• _Required action_: Everything in the data below is left aside except the lines from the one containing "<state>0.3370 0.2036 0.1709" through the one containing "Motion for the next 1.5"; repeat those exactly.
[Start of Attachment]
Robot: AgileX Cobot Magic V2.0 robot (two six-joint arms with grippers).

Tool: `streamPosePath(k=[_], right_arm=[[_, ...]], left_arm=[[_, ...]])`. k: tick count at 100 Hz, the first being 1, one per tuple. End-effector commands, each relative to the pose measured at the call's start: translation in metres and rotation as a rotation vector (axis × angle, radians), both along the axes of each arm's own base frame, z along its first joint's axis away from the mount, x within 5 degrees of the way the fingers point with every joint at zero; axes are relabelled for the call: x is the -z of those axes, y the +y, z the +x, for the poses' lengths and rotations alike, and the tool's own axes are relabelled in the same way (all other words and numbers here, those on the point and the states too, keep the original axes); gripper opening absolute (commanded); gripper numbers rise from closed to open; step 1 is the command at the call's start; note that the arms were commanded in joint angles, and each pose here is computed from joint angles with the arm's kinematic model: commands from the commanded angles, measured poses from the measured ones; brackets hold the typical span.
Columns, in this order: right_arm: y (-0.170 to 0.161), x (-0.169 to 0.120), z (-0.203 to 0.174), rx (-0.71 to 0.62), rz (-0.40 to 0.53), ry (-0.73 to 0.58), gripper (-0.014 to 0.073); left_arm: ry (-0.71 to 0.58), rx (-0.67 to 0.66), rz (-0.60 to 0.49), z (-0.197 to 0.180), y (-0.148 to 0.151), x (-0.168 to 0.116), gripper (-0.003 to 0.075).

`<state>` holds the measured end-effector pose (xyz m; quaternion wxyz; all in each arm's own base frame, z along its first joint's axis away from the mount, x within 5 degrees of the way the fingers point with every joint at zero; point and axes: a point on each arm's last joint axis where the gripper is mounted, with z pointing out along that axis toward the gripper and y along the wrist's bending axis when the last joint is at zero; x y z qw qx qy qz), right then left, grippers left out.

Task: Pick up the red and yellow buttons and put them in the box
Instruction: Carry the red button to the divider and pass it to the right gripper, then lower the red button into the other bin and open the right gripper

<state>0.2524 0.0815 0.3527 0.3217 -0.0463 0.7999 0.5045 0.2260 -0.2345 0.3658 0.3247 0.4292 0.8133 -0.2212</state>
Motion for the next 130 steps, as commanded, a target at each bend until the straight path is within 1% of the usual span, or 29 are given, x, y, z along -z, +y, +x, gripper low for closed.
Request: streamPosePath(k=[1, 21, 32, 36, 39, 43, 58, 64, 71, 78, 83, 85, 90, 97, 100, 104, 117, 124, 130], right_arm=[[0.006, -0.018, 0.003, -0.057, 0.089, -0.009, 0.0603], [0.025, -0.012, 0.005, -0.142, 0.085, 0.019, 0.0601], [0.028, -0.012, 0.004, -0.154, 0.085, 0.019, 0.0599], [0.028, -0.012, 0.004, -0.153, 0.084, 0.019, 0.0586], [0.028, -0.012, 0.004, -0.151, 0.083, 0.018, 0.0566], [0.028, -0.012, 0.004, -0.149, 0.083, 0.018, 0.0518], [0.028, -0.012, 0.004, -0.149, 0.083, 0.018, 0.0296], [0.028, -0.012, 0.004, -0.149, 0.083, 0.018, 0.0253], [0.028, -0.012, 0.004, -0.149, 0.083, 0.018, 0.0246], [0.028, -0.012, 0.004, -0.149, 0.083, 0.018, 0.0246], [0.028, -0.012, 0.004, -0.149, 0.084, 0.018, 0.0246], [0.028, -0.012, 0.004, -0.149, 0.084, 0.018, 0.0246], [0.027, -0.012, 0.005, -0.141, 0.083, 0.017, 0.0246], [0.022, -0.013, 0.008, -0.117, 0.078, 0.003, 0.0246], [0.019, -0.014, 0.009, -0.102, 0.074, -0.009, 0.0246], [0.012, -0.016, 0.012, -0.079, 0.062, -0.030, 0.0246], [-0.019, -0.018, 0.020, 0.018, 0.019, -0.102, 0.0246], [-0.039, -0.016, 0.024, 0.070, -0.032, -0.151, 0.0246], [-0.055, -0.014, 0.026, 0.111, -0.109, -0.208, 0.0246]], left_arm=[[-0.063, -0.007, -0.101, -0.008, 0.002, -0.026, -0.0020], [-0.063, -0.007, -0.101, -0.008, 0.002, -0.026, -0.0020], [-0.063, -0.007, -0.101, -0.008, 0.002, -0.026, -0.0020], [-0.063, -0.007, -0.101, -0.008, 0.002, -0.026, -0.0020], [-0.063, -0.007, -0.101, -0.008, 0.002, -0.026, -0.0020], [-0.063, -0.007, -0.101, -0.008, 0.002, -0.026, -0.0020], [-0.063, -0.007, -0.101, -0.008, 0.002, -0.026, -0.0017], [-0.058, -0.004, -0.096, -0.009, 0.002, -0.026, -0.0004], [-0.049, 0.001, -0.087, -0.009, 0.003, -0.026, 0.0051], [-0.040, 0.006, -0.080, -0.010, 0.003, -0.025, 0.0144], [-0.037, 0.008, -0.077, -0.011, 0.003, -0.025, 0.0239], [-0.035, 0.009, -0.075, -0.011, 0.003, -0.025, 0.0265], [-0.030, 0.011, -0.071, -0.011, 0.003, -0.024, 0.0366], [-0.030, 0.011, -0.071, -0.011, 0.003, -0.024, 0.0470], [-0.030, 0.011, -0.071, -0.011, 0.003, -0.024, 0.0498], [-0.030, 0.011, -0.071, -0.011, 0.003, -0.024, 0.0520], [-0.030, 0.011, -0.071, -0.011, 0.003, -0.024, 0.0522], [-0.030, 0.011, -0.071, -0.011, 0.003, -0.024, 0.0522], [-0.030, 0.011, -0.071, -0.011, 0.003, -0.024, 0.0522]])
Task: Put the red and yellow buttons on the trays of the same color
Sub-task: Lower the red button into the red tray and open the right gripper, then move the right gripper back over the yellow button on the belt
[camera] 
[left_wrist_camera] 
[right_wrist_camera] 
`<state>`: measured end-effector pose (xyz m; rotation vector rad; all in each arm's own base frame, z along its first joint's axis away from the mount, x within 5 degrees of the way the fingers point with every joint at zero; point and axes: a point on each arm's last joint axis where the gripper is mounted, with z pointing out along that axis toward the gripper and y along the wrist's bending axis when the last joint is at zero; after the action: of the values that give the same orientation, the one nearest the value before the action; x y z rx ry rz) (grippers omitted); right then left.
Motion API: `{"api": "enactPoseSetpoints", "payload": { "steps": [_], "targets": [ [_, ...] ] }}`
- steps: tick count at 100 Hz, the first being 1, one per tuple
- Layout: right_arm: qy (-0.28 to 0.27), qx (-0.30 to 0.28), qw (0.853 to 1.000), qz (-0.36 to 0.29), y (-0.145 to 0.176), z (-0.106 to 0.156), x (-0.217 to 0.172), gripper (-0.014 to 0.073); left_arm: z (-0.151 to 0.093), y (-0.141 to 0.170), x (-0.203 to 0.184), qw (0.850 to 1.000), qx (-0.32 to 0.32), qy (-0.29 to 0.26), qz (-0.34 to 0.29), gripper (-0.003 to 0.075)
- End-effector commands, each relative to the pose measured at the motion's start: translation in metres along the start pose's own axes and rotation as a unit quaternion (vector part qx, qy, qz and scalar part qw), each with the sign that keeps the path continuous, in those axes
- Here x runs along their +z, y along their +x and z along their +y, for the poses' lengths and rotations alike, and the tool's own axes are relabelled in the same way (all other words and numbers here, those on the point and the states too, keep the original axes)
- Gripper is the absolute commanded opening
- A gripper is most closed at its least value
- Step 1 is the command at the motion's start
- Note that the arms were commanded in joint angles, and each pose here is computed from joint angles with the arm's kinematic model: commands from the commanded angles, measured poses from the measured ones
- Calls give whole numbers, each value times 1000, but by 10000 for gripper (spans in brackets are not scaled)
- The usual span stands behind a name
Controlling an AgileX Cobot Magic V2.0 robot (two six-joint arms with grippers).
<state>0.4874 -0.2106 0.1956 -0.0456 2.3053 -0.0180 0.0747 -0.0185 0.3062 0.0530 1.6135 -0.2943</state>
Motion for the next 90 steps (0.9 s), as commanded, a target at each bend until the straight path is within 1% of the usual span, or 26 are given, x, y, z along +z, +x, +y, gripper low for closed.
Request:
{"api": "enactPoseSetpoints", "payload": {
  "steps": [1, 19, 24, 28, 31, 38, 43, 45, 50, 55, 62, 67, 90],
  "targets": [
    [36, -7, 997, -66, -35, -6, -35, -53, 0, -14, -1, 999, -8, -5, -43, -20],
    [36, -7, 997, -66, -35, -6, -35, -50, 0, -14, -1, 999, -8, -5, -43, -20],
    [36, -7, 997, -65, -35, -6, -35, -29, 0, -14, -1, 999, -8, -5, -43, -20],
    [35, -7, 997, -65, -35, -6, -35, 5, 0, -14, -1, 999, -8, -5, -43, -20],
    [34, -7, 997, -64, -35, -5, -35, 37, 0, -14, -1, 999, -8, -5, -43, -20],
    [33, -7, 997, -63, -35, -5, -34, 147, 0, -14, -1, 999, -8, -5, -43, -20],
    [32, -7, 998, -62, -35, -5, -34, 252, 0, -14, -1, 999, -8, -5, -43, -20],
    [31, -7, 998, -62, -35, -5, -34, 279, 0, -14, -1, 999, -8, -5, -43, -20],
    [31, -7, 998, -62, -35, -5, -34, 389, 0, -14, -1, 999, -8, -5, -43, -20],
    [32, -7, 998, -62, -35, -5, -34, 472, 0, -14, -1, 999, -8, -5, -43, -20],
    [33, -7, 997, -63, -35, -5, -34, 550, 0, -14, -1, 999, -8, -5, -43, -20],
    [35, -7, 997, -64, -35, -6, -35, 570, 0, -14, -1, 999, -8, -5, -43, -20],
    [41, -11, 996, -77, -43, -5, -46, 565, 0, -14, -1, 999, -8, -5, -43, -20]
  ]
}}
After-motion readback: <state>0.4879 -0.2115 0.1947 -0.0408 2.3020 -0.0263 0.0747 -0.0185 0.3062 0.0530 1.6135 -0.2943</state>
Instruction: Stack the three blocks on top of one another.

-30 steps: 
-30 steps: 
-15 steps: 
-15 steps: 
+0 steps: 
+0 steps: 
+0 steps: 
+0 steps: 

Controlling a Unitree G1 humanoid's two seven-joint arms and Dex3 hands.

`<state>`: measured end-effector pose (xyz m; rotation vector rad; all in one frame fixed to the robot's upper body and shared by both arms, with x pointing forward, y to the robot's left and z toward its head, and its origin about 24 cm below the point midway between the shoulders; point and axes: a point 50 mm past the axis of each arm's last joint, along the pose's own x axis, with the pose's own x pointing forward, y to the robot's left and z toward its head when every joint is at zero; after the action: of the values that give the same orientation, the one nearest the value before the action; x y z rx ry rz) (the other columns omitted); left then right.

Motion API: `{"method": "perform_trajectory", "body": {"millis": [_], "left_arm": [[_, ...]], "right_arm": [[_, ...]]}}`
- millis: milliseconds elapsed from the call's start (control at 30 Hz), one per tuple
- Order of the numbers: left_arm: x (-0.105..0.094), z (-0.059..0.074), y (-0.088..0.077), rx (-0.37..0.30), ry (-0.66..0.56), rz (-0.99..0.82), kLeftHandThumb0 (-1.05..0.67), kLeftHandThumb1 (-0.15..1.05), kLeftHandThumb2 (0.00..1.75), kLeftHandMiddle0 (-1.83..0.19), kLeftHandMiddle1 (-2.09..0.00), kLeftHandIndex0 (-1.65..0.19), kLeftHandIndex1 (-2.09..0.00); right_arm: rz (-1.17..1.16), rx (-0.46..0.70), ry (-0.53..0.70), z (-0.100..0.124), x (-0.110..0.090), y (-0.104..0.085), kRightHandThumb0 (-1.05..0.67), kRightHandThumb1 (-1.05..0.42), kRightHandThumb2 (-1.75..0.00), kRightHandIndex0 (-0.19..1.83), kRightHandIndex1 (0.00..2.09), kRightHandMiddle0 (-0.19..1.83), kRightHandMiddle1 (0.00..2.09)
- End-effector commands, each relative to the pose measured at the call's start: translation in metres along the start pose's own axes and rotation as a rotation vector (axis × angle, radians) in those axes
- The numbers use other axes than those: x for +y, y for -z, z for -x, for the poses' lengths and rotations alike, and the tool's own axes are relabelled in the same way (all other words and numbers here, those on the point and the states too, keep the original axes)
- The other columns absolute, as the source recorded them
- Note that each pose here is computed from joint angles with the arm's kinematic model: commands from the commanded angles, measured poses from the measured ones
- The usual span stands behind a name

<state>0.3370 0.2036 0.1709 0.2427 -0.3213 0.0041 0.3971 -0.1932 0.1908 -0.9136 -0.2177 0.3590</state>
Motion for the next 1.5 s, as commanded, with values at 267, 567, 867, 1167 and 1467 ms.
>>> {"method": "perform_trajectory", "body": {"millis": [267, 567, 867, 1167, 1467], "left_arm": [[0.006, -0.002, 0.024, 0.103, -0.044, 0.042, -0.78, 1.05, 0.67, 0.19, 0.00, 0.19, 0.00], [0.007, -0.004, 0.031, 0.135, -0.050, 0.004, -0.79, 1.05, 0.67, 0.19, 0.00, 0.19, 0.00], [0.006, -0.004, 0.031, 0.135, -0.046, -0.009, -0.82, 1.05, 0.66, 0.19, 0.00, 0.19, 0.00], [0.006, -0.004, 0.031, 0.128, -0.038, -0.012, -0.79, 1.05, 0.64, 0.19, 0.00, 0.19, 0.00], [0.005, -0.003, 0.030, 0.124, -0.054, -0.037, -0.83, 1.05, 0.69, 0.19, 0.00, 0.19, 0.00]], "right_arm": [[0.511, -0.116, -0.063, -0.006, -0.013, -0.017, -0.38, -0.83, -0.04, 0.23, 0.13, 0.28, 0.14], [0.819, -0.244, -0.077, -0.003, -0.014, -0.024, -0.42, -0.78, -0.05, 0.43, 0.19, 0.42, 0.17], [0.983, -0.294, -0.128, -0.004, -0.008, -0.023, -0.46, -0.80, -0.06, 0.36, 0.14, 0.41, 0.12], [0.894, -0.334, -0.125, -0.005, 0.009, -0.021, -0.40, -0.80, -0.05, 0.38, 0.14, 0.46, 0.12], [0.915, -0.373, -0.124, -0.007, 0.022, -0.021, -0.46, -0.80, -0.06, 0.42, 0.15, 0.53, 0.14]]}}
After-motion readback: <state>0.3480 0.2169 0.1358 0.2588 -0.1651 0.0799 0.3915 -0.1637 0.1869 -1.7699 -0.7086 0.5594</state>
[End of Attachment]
• _Written response_:
<state>0.3370 0.2036 0.1709 0.2427 -0.3213 0.0041 0.3971 -0.1932 0.1908 -0.9136 -0.2177 0.3590</state>
Motion for the next 1.5 s, as commanded, with values at 267, 567, 867, 1167 and 1467 ms.

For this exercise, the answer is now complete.